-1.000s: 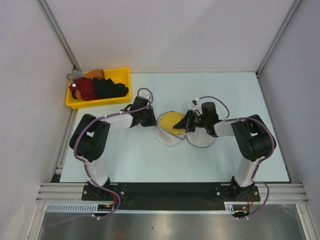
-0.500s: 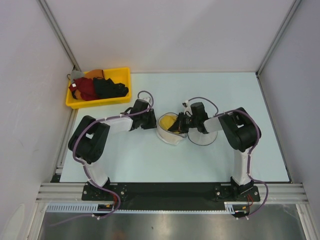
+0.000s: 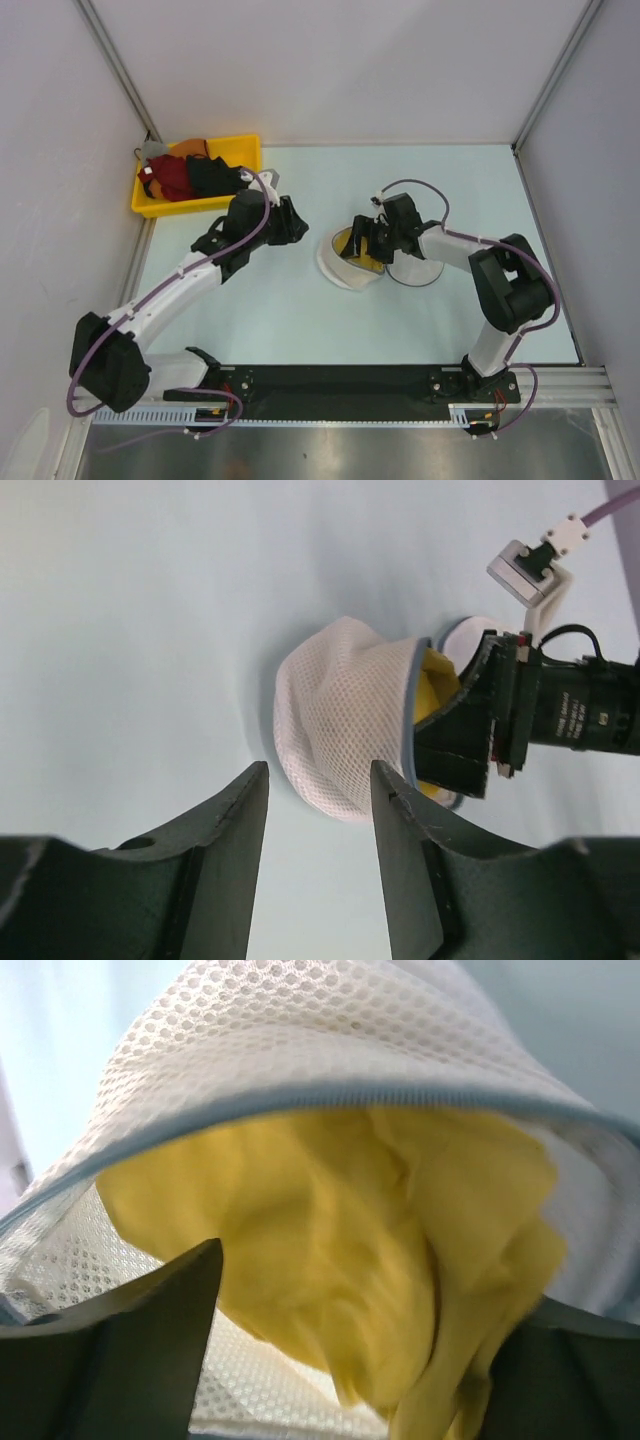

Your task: Place the bra in the laundry bag and zip it closed

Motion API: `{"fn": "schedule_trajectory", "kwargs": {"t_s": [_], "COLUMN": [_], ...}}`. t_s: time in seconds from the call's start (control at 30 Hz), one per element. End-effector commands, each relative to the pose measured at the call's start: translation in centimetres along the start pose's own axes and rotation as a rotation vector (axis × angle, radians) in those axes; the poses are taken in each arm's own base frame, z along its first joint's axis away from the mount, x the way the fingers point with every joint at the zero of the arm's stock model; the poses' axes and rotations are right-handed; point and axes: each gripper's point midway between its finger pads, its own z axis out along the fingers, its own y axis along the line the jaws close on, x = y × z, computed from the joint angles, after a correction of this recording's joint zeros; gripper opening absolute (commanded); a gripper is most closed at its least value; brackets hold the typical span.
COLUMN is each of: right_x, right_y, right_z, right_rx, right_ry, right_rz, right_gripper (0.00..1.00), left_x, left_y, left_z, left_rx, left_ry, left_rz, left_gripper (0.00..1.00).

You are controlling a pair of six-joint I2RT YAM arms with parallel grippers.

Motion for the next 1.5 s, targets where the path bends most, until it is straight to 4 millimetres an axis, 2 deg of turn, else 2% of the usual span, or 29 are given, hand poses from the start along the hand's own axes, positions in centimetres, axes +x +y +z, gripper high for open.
{"fn": "schedule_trajectory", "kwargs": {"t_s": [0.0, 0.03, 0.07, 0.1, 0.23, 0.27, 0.3, 0.37, 0.4, 0.47, 0.5, 0.53, 0.6, 0.63, 0.7, 0.73, 0.77, 0.8, 0.83, 0.9, 0.93, 0.97, 1.03, 1.07, 1.2, 1.33, 1.47], "right_x": [-1.5, -1.6, -1.7, -1.8, -2.1, -2.4, -3.2, -3.8, -4.8, -5.2, -5.4, -5.8, -5.8, -5.0, -4.6, -3.5, -3.0, -3.2, -2.1, -1.8, -1.0, -0.9, 0.0, -0.2, 0.1, 0.2, 0.5], "right_y": [-1.1, -1.2, -1.1, -1.3, -2.2, -2.5, -2.5, -3.8, -4.2, -5.6, -6.4, -8.2, -10.2, -12.2, -13.5, -15.1, -15.8, -16.1, -17.0, -17.9, -18.8, -19.4, -20.5, -20.7, -21.1, -21.2, -21.8], "right_z": [-3.4, -3.6, -3.7, -3.8, -5.3, -5.9, -7.2, -9.0, -10.8, -12.8, -14.0, -15.4, -17.1, -17.7, -18.0, -18.1, -18.0, -17.9, -17.3, -17.0, -16.4, -16.3, -15.6, -15.3, -14.1, -13.3, -13.3], "right_rx": [0.194, 0.201, 0.198, 0.198, 0.26, 0.279, 0.293, 0.368, 0.385, 0.436, 0.46, 0.496, 0.537, 0.569, 0.592, 0.639, 0.659, 0.657, 0.675, 0.711, 0.737, 0.759, 0.794, 0.791, 0.811, 0.83, 0.879], "right_ry": [-0.055, -0.059, -0.055, -0.051, -0.076, -0.089, -0.128, -0.168, -0.22, -0.266, -0.302, -0.34, -0.392, -0.394, -0.416, -0.419, -0.42, -0.441, -0.416, -0.416, -0.383, -0.381, -0.348, -0.354, -0.333, -0.313, -0.302], "right_rz": [-0.065, -0.068, -0.065, -0.057, -0.036, -0.026, -0.015, 0.015, 0.044, 0.09, 0.133, 0.194, 0.271, 0.32, 0.351, 0.382, 0.394, 0.388, 0.401, 0.402, 0.411, 0.411, 0.418, 0.407, 0.384, 0.363, 0.359], "right_gripper": [0.88, 0.93, 0.93, 0.99, 1.0, 1.0, 1.0, 1.0, 1.0, 1.0, 1.0, 1.0, 1.0, 1.0, 0.95, 0.89, 0.81, 0.69, 0.68, 0.66, 0.63, 0.5, 0.46, 0.46, 0.46, 0.44, 0.12], "left_x": [0.2, 0.3, 0.0, 0.3, -0.6, -1.4, -0.9, -1.5, -0.4, -1.0, 0.6, 0.1, 1.5, 2.0, 2.9, 3.6, 4.1, 4.4, 5.0, 5.4, 5.8, 7.0, 7.6, 8.5, 9.7, 9.9, 10.2], "left_y": [-2.0, -2.5, -3.3, -4.3, -7.0, -8.0, -8.9, -10.5, -11.3, -13.2, -14.0, -15.4, -16.5, -17.0, -17.2, -17.2, -17.1, -16.6, -16.3, -16.1, -15.7, -15.0, -14.3, -13.7, -12.5, -11.7, -10.6], "left_z": [-2.4, -2.6, -2.9, -3.1, -3.3, -3.4, -2.9, -2.6, -1.6, -1.2, 0.1, 0.2, 1.3, 2.8, 4.1, 5.6, 6.2, 7.1, 8.3, 9.6, 10.1, 11.3, 12.2, 12.9, 13.8, 14.2, 14.1], "left_rx": [0.041, 0.054, 0.074, 0.095, 0.136, 0.154, 0.168, 0.199, 0.207, 0.236, 0.24, 0.261, 0.258, 0.244, 0.206, 0.181, 0.165, 0.134, 0.108, 0.086, 0.068, 0.046, 0.02, 0.004, -0.033, -0.06, -0.082], "left_ry": [-0.011, -0.011, -0.02, -0.013, -0.034, -0.048, -0.027, -0.027, 0.007, 0.0, 0.043, 0.037, 0.078, 0.098, 0.12, 0.141, 0.157, 0.164, 0.185, 0.194, 0.207, 0.233, 0.244, 0.262, 0.285, 0.281, 0.288], "left_rz": [0.051, 0.05, 0.05, 0.055, 0.077, 0.084, 0.105, 0.124, 0.154, 0.184, 0.223, 0.233, 0.272, 0.286, 0.33, 0.347, 0.372, 0.385, 0.395, 0.421, 0.431, 0.447, 0.469, 0.475, 0.487, 0.497, 0.49], "left_gripper": [0.5, 0.49, 0.49, 0.49, 0.47, 0.47, 0.47, 0.43, 0.4, 0.36, 0.33, 0.32, 0.28, 0.27, 0.23, 0.21, 0.2, 0.18, 0.18, 0.17, 0.16, 0.15, 0.14, 0.13, 0.12, 0.12, 0.12]}}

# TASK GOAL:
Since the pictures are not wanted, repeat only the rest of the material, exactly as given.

# EXERCISE OUTPUT:
-1.000s: 
-0.500s: 
+0.000s: 

Your task: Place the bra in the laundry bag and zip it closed

Motion API: `{"fn": "schedule_trajectory", "kwargs": {"t_s": [_], "COLUMN": [_], ...}}`. t_s: time in seconds from the call's start (control at 30 Hz), one per element. End-effector commands, each relative to the pose measured at the call's start: translation in centimetres along the start pose's own axes and rotation as a rotation vector (axis × angle, radians) in those axes; the poses are taken in each arm's own base frame, z along its first joint's axis away from the mount, x the way the fingers point with every joint at the zero of the arm's stock model; the poses' axes and rotations are right-handed; point and axes: each gripper's point midway between its finger pads, its own z axis out along the fingers, its own y axis along the line the jaws close on, x = y × z, computed from the joint angles, after a correction of this recording's joint zeros; gripper opening absolute (commanded); a gripper is most closed at its least value; brackets hold the typical span.
COLUMN is each of: right_x, right_y, right_z, right_rx, right_ry, right_rz, right_gripper (0.00..1.00), left_x, left_y, left_z, left_rx, left_ry, left_rz, left_gripper (0.00..1.00).

You are controlling a pair of six-joint I2RT YAM arms with parallel grippers.

Motion for the next 1.5 s, targets where the path bends most, until it is straight to 4 millimetres an axis, 2 deg of turn, else 2% of the usual span, or 29 are given, hand poses from the start along the hand's own axes, positions in centimetres, axes +x +y +z, gripper high for open.
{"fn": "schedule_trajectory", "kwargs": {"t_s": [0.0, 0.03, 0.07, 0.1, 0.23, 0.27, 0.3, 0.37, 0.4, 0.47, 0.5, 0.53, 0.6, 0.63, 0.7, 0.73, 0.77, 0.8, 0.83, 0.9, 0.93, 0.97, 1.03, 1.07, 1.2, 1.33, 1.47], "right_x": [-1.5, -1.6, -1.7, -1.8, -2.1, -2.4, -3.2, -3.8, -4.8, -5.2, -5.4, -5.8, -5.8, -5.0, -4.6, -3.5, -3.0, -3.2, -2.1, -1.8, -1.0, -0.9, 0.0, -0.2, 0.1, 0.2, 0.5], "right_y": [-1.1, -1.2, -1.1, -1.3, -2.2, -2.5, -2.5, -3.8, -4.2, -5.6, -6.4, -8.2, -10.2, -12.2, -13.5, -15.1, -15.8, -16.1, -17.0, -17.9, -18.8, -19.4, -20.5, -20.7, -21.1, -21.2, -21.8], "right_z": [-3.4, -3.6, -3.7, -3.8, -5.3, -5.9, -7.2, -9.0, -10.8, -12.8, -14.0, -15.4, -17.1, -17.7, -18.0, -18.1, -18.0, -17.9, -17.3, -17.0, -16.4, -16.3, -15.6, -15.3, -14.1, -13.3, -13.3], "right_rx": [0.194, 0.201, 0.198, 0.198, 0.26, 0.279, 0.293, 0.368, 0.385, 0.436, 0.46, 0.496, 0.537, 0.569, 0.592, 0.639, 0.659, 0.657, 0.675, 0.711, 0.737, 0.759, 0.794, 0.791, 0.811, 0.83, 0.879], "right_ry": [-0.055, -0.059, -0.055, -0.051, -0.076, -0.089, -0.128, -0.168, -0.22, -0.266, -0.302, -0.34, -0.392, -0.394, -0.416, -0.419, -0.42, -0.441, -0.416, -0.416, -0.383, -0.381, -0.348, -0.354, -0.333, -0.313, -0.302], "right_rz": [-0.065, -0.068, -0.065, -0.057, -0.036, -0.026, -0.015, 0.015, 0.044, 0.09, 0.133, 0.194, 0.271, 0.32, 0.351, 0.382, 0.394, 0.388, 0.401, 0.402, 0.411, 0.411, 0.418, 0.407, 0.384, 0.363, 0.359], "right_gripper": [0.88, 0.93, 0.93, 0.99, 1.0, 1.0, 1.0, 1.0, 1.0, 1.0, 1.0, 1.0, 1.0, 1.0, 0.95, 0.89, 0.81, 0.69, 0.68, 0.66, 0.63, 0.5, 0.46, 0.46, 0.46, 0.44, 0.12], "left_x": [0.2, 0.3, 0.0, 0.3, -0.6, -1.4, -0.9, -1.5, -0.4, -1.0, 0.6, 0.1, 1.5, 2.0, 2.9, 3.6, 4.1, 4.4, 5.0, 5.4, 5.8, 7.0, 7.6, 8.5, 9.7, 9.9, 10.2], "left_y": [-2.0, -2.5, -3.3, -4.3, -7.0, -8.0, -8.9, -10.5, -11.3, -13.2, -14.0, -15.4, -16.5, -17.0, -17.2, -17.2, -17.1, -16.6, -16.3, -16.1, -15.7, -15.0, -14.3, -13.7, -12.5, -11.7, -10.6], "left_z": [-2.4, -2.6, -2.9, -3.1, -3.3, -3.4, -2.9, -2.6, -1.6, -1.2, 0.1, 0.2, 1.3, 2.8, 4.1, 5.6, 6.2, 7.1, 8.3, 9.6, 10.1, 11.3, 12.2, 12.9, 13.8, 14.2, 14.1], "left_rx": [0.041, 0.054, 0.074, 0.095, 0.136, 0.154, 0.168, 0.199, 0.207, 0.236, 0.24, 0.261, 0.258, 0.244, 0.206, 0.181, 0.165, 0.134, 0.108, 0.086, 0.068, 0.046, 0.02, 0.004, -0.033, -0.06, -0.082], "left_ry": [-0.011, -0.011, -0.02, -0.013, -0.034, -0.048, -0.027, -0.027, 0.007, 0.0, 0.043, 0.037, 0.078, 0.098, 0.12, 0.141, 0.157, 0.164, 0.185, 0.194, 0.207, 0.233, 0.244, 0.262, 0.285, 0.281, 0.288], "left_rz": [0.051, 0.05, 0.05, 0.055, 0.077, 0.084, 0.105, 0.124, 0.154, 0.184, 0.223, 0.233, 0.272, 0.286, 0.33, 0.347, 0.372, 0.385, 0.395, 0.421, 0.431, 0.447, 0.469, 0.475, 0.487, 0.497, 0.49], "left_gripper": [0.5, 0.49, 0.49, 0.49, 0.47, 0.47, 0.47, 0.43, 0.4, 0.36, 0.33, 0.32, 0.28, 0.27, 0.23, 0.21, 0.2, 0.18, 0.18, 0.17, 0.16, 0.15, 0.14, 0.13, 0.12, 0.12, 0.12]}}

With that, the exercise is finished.